◆ ACTION ITEM: Check every line below for the word "above" and show those that hold it.

◆ DATA TO EXAMINE:
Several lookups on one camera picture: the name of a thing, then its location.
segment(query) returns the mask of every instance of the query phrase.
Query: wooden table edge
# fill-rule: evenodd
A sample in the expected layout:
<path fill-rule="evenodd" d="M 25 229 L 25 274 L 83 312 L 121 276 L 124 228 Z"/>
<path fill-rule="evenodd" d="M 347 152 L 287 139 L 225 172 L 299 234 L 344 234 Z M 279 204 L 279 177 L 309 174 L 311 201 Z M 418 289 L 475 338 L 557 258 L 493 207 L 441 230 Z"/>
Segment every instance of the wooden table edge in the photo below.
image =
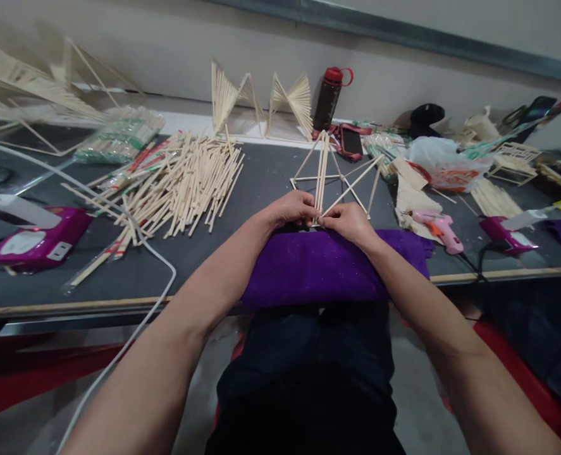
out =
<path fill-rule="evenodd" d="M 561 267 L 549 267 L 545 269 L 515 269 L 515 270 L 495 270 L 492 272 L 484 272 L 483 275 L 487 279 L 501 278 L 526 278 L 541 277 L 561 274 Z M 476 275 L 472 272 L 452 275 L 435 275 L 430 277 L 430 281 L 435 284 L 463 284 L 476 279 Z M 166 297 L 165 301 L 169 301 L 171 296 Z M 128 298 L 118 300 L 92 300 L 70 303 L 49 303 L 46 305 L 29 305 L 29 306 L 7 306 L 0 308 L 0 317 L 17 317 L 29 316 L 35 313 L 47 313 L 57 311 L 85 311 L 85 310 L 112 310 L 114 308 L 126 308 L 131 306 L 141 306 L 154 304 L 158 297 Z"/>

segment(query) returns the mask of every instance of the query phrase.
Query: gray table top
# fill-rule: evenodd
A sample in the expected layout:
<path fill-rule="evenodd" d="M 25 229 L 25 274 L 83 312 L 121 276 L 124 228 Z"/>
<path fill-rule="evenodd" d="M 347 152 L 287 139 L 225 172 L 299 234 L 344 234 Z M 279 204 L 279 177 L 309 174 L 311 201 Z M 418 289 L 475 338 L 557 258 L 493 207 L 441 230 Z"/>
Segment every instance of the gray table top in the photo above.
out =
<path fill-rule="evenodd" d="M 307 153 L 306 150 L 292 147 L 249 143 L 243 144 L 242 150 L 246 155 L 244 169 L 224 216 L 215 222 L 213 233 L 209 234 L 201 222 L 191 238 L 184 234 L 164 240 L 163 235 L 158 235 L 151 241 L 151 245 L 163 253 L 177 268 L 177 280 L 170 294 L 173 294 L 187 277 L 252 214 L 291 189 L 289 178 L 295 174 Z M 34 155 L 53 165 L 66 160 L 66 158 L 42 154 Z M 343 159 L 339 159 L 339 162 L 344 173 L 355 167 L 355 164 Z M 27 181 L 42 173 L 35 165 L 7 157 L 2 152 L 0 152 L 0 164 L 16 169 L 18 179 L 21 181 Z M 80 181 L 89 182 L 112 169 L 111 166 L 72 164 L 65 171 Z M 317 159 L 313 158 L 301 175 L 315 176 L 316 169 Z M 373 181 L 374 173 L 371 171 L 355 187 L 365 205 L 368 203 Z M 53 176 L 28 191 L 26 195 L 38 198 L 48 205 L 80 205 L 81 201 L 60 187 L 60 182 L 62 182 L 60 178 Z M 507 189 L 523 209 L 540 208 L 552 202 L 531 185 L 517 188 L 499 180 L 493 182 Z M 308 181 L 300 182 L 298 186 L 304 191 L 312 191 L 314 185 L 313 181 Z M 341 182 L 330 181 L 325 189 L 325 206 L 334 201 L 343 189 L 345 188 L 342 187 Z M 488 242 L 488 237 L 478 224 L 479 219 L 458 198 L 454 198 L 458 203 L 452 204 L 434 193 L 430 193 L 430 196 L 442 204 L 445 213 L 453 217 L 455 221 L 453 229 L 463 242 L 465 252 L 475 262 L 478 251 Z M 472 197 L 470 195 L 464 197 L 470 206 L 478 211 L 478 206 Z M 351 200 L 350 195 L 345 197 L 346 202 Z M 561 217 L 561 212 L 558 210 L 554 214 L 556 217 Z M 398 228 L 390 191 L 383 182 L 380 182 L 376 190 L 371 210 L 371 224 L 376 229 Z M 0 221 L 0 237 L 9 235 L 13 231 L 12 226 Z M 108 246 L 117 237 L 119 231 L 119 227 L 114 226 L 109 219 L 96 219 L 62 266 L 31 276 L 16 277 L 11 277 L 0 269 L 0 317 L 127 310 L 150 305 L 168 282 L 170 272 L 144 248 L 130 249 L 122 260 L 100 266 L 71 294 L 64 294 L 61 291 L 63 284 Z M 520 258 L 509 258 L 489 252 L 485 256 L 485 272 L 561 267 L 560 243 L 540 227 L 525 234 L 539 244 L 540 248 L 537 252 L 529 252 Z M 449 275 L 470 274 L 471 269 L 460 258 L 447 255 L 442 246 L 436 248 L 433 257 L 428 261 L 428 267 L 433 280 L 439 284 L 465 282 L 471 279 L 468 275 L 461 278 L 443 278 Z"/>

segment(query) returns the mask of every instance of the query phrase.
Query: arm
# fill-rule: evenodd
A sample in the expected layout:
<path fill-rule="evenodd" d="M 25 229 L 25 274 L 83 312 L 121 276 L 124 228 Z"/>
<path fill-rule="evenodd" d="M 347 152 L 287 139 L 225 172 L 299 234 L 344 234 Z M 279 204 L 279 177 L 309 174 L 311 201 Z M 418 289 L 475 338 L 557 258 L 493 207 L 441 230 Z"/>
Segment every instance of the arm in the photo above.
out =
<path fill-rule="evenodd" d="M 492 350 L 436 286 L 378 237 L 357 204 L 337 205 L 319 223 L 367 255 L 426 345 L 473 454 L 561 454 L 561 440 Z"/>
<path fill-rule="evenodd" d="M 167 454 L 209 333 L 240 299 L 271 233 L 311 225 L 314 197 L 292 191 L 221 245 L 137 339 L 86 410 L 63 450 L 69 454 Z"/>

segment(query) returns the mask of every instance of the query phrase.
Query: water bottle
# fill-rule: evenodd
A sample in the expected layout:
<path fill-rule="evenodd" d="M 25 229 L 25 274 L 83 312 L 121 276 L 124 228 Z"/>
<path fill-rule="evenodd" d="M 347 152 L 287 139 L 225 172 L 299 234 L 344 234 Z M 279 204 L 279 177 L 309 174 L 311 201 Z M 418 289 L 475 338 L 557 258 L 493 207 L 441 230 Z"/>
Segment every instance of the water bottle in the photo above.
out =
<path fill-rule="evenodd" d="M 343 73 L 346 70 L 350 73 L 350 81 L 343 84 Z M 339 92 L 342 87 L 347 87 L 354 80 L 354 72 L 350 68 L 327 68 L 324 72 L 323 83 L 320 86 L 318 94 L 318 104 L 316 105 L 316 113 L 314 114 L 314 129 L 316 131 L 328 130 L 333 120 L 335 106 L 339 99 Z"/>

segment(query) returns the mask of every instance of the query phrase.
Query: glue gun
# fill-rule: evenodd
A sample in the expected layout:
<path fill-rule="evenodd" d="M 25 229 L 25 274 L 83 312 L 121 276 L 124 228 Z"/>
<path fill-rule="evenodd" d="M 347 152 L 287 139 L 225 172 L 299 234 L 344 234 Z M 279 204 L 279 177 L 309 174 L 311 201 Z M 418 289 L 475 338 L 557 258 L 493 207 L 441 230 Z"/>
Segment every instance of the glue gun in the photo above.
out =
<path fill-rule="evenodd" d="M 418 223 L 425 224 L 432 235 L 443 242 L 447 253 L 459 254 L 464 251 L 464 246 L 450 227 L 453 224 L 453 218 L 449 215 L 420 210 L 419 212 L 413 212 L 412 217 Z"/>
==
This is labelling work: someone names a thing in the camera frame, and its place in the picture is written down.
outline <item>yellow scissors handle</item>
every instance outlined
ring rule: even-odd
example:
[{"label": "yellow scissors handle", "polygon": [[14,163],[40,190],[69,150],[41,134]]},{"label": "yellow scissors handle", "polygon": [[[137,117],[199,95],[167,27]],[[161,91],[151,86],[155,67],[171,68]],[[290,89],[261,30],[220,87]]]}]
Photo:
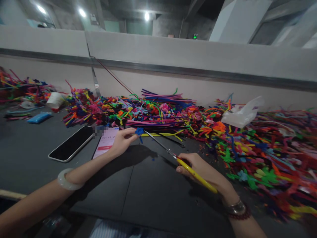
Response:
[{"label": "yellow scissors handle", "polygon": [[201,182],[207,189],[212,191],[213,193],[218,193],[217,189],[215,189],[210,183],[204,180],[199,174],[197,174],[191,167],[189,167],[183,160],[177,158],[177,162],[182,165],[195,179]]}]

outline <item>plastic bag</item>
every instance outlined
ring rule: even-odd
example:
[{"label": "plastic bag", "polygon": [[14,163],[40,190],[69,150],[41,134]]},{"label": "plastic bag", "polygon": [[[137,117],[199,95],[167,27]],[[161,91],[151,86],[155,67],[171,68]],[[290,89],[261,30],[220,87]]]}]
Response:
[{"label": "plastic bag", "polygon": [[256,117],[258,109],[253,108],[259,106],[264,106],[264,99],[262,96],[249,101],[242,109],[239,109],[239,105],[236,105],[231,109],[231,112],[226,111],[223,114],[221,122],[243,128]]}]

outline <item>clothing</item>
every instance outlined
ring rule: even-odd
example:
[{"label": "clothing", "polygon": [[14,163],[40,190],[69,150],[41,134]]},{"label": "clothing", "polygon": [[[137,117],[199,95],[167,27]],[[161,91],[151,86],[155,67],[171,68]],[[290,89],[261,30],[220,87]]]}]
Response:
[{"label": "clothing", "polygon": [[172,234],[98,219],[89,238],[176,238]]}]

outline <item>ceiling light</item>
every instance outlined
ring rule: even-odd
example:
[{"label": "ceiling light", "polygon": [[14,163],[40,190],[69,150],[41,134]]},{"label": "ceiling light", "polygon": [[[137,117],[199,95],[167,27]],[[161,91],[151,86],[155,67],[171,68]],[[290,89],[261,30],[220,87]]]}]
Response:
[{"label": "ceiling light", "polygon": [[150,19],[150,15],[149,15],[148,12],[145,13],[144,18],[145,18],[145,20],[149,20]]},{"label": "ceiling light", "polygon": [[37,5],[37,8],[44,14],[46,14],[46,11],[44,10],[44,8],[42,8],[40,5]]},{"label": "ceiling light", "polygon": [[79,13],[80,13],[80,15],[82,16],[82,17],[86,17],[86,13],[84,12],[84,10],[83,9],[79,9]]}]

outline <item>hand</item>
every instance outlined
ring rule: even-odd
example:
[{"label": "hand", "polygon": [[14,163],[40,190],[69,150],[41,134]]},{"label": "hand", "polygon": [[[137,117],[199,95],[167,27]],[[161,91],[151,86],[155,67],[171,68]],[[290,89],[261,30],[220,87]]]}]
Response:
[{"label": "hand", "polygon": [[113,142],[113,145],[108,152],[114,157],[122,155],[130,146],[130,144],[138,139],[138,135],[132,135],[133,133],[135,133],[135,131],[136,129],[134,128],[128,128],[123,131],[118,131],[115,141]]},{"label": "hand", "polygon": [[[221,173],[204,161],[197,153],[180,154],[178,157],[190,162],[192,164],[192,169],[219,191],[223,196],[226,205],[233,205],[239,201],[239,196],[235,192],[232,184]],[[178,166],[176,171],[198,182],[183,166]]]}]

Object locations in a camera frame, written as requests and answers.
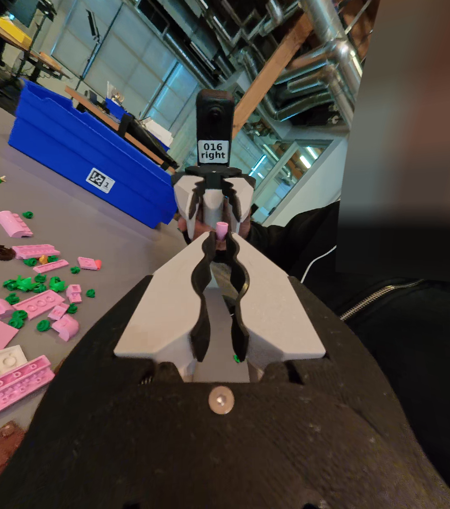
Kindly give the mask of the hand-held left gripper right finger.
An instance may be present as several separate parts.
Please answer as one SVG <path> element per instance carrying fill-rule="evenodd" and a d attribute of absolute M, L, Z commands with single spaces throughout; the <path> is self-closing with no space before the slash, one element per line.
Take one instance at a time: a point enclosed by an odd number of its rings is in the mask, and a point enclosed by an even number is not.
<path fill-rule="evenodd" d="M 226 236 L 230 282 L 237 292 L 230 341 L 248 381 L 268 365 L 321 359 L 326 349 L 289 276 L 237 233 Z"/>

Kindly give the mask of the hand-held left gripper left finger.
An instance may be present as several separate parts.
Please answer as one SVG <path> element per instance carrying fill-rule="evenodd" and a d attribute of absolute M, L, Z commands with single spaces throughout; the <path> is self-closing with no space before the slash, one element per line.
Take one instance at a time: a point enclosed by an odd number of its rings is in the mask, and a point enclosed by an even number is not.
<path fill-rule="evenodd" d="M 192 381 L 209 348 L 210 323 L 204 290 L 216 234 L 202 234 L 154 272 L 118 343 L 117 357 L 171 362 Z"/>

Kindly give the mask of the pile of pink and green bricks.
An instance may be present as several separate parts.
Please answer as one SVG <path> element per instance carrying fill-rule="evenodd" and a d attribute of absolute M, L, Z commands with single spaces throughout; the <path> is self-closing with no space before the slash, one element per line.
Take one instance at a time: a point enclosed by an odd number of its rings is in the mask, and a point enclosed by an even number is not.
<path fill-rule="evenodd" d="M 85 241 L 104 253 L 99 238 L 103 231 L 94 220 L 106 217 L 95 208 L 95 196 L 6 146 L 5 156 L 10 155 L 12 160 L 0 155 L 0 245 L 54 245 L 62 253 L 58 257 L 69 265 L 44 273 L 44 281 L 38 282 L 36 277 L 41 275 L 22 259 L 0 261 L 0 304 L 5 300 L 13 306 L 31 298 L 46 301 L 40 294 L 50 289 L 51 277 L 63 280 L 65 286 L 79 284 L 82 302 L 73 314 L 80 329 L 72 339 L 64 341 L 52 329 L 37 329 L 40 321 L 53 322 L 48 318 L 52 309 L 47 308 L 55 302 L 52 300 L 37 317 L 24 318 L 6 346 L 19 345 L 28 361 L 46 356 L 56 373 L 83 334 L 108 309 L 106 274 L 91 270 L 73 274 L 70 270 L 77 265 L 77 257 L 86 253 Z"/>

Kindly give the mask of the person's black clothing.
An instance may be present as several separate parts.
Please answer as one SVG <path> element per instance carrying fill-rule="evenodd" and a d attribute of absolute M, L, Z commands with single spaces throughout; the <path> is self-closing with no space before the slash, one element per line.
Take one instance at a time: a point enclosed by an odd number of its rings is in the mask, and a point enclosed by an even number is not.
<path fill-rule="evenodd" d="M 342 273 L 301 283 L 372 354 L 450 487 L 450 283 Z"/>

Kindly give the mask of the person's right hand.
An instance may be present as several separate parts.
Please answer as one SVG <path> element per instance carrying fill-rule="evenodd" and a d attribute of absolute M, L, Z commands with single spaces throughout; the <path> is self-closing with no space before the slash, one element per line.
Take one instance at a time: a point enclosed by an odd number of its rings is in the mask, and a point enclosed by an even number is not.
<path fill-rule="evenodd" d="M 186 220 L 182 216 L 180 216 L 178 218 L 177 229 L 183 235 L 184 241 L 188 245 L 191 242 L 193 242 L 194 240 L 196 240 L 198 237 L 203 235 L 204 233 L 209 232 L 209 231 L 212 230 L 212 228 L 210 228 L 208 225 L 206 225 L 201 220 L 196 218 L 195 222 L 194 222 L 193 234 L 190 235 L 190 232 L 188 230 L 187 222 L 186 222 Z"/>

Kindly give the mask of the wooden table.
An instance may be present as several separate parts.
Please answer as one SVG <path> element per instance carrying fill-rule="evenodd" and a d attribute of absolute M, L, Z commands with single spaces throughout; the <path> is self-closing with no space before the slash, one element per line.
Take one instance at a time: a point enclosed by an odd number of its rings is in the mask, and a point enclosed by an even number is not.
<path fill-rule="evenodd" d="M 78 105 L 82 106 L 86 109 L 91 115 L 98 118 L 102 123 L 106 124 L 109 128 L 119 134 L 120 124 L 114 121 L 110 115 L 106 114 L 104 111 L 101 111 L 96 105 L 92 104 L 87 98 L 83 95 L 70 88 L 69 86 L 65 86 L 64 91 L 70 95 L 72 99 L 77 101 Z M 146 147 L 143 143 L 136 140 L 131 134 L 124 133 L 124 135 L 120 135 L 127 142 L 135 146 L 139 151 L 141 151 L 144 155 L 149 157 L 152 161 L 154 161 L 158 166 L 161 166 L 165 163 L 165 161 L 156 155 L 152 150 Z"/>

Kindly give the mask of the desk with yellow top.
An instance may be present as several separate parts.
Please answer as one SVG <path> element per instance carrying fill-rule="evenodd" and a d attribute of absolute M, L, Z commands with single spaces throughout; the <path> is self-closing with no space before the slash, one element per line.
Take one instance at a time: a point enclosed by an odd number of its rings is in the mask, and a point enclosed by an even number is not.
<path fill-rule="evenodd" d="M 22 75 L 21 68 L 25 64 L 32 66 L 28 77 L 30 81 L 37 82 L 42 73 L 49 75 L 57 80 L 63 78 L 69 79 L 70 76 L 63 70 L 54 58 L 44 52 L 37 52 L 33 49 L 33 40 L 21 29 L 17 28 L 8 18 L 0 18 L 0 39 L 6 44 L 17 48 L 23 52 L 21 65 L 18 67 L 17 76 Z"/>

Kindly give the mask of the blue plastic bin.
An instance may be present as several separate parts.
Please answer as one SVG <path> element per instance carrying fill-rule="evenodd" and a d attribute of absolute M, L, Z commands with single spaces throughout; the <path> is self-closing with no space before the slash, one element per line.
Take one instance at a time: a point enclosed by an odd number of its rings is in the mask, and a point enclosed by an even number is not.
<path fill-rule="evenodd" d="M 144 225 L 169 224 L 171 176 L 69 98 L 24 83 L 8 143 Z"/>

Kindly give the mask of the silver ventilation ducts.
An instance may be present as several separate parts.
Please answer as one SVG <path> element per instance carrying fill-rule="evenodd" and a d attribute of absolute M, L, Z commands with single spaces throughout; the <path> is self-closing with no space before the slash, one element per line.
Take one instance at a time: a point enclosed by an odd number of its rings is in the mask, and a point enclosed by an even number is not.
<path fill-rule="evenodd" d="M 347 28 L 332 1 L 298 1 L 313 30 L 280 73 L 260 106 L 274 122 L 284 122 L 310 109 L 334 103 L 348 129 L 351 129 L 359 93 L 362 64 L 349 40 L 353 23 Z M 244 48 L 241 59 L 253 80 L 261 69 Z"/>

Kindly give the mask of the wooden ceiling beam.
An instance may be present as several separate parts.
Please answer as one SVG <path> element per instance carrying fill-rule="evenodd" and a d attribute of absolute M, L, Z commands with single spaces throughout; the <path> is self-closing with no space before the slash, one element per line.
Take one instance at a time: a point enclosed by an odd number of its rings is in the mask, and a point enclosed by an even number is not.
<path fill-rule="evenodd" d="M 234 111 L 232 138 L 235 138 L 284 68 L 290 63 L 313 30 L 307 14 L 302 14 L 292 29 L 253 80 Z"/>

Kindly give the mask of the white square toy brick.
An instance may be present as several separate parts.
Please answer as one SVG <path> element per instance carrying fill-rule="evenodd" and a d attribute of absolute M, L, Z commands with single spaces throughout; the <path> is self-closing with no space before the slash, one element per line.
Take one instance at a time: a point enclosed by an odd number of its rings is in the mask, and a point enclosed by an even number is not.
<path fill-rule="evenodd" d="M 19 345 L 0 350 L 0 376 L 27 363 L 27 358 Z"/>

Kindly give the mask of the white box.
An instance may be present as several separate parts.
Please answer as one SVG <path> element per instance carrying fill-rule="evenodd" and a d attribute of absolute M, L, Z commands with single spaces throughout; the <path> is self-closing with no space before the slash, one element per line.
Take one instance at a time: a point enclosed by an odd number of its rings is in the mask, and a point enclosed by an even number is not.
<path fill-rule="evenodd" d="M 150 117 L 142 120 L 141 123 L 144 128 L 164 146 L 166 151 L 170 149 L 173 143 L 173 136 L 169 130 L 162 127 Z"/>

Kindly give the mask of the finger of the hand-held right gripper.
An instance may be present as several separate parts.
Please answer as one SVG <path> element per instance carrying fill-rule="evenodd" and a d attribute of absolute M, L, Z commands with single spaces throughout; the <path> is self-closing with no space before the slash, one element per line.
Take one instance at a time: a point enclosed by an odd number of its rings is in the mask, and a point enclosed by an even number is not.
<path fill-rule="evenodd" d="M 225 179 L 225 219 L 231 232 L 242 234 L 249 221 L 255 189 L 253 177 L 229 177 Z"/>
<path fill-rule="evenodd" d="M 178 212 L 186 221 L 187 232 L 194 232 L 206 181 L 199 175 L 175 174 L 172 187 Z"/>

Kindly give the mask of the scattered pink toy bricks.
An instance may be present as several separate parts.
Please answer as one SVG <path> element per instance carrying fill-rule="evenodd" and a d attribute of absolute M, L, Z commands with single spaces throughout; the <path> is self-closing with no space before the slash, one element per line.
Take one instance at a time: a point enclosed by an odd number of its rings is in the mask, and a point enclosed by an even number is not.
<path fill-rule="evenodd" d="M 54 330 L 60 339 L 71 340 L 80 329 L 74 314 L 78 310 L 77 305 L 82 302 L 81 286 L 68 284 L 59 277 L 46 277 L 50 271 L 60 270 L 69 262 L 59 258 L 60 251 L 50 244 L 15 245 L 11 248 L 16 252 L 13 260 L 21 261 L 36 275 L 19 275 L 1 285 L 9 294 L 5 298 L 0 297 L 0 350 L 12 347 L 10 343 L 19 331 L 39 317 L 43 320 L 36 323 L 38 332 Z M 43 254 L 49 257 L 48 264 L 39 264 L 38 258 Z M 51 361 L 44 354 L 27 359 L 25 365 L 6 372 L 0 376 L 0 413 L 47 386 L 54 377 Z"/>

◆ WRITTEN SOLUTION:
Segment every instance of the gray table top in the photo above.
Segment every instance of the arm in the photo above.
Segment every instance of the water bottle in the photo above.
Segment every instance of the glue gun in the photo above.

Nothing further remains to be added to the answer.